Una scarica elettrica, poi la dolorosa attesa della morte. L’agonia di volpi e procioni prima di essere scuoiati

Le immagini choc di un’investigazione di Humane Society International che ha visitato nel territorio cinese 13 aziende che producono pellicce per il mercato internazionale

La scossa elettrica arriva all’improvviso: l’asta con due elettrodi si conficca in un punto a caso del corpo della cane procione. In pochi secondi l’animale resta immobilizzato. Non è morto, non ancora: per diversi minuti sarà bloccato in un’atroce agonia, in attesa dell’arresto cardiaco che metterà fine alle sue sofferenze. E vista la sbrigatività delle operazioni — l’elettrocuzione, spiegano gli esperti, andrebbe effettuata direttamente al cervello, non sul tronco, per provocare una morte immediata — non è detto che sarà del tutto incosciente quando finirà sul banco dell’addetto alla scuoiatura. Dove avverrà la conclusione cruenta di una vita miserevole, trascorsa all’interno di minuscole gabbie dove è impossibile muoversi e dove gli animali sviluppano comportamenti schizofrenici tipici della costrizione. La pelle dei cani procioni, che sono dei canidi appartenenti alla tribù delle volpi, è molto richiesta dall’industria della moda. E che nella fattoria in cui è stata condotta l’indagine in incognito di Humane Society International sono trattati senza alcun briciolo di compassione. Una volta separate dalla pelliccia, le carcasse vengono abbandonate sul terreno. Ma da quello che hanno appreso gli osservatori di HSI, quella carne arriva anche ad un mercato alimentare parallelo e consumata da ignari clienti di ristoranti.

Tutto questo non è regolare, neppure in Cina. Le immagini del filmato girato in loco — che abbiamo visionato ma che per la crudezza delle riprese abbiamo deciso di non pubblicare — sono un pugno nello stomaco. Ma non sono un caso isolato.
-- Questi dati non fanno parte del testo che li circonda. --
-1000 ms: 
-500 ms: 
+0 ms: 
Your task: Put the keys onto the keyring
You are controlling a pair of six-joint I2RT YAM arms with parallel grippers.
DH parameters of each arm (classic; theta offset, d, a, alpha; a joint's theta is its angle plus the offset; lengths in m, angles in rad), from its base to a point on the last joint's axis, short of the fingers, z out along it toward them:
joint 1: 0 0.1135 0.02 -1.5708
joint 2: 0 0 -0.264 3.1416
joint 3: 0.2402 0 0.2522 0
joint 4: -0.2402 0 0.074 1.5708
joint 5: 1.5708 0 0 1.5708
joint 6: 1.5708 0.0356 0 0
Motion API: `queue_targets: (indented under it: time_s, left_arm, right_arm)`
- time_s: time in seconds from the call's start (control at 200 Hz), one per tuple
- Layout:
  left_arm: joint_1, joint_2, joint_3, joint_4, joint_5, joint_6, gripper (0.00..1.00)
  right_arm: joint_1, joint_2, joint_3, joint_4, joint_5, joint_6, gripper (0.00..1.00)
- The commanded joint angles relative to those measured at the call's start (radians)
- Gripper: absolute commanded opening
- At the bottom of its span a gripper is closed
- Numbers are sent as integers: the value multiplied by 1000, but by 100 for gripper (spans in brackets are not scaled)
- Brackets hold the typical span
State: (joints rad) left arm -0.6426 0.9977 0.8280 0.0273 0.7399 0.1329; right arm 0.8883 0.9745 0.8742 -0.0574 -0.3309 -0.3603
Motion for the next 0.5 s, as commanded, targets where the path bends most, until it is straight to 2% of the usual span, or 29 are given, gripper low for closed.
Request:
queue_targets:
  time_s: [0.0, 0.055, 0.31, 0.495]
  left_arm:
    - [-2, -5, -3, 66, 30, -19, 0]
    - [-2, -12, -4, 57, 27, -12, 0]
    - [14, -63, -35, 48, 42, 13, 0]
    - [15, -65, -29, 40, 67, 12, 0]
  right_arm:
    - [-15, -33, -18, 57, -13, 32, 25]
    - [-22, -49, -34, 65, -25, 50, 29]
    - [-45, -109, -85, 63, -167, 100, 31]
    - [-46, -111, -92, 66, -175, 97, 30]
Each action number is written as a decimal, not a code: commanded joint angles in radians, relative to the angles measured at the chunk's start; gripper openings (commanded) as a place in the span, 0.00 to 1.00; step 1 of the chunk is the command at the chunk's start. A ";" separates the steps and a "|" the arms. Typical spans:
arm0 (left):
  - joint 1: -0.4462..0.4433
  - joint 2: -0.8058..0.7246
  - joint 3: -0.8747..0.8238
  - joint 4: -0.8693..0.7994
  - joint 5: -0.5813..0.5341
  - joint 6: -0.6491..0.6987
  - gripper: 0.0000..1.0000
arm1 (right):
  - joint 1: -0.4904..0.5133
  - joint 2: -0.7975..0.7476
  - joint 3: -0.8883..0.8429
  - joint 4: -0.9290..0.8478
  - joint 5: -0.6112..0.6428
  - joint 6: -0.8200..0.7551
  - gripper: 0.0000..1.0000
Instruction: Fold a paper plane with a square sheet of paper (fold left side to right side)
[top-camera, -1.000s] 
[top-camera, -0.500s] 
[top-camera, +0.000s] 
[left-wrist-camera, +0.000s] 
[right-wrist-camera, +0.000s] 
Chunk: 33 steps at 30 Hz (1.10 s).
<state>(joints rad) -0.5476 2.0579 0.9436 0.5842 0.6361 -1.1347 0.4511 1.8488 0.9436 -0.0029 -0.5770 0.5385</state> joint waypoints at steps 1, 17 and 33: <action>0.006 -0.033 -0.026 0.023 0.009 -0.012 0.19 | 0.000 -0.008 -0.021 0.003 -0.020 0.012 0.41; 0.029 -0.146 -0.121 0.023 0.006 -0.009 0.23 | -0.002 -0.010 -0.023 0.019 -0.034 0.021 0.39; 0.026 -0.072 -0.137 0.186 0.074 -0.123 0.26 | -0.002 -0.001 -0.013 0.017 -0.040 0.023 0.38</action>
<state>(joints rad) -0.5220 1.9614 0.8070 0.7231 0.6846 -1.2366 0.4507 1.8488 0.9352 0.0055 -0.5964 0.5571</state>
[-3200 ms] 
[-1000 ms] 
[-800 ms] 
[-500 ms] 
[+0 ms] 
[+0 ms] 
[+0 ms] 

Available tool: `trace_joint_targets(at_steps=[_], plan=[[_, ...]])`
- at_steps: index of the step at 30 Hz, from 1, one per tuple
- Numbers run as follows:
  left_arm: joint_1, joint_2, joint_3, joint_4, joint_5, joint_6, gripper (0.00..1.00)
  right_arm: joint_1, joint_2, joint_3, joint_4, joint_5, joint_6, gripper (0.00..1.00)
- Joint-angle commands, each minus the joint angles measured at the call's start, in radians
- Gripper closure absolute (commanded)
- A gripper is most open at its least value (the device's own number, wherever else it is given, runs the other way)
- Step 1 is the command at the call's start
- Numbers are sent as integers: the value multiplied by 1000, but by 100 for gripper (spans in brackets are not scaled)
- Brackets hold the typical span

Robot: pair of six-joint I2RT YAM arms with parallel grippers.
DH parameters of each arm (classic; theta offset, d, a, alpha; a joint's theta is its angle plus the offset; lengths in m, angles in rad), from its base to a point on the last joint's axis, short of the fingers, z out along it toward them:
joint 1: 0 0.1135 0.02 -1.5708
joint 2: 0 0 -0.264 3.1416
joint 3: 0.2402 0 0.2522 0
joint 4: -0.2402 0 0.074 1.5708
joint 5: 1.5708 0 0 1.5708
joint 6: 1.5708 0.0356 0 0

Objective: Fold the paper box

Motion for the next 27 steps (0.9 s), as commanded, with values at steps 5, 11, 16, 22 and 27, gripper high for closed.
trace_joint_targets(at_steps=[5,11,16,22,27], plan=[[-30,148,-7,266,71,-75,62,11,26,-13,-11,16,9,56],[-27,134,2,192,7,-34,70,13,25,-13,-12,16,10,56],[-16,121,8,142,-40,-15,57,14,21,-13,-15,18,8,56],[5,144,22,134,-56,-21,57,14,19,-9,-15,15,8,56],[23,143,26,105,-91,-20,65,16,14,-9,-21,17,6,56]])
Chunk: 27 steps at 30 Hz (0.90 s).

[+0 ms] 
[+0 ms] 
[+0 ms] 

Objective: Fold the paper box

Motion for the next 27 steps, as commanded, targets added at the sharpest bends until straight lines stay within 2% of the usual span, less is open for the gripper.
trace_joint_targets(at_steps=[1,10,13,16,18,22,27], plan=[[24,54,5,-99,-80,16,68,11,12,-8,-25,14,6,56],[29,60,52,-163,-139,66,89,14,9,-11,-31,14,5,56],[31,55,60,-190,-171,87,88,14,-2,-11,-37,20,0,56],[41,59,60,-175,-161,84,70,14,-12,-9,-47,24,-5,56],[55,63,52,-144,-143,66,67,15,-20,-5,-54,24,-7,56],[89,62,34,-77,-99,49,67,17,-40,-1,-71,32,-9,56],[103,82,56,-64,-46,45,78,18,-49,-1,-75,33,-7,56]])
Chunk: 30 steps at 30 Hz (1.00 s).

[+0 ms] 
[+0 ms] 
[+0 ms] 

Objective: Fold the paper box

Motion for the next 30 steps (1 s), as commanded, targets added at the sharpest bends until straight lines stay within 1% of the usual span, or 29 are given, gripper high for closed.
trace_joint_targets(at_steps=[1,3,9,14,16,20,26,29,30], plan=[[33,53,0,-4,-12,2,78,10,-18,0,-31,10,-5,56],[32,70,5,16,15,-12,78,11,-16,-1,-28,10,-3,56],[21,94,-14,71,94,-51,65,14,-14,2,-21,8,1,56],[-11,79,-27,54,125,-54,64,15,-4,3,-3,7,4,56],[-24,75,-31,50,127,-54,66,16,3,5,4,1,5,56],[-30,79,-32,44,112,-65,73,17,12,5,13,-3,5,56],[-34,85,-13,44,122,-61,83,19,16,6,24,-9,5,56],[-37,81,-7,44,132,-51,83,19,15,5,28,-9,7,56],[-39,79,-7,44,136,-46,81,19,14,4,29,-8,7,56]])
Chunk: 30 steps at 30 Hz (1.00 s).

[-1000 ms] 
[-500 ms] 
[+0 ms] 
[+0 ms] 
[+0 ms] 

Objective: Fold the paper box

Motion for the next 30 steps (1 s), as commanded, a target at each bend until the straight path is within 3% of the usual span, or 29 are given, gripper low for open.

HSI ha visitato 13 allevamenti di animali da pelliccia tra novembre e dicembre del 2020. «L’investigazione rivela violazioni di molte delle norme cinesi sul benessere animale, l’allevamento, la macellazione e la sorveglianza epidemiologica — spiega una nota dell’associazione —. È preoccupante la dichiarazione di un allevatore che ammette che la carne degli animali uccisi viene venduta ai ristoranti locali, per il consumo umano da parte di ignari commensali».

L’inchiesta è stata svolta in piena pandemia, viene evidenziato, ma non sono state osservate particolari cautele nel maneggiare gli animali vivi e poi morti, nonostante sia noto che i virus come quello che ha scatenato il Covid-19 trovino un ambiente favorevole nei wet market e in ogni luogo in cui c’è commistione di sangue e carcasse lasciate alla disponibilità di altri animali e insetti. Non sono state predisposte, come prevede la legge cinese, stazioni di disinfezione all’entrata e all’uscita della fattoria. E gli stessi visitatori erano autorizzati a circolare senza che fosse loro di adottare alcuna precauzione. HSI ha fatto sapere di avere fornito le prove raccolte durante l’investigazione alle autorità cinesi, sia a Pechino sia presso l’ambasciata di Londra.

«Anche se questa indagine ha avuto luogo in Cina — sottolinea Martina Pluda, direttrice di HSI Italia — scene altrettanto angoscianti di animali stressati, tenuti in piccole gabbie metalliche, si riscontrano negli allevamenti sia in Nord America sia in Europa, Italia compresa. L’allevamento intensivo di animali da pelliccia comporta sempre enormi sofferenze e un rischio inaccettabile per la salute pubblica».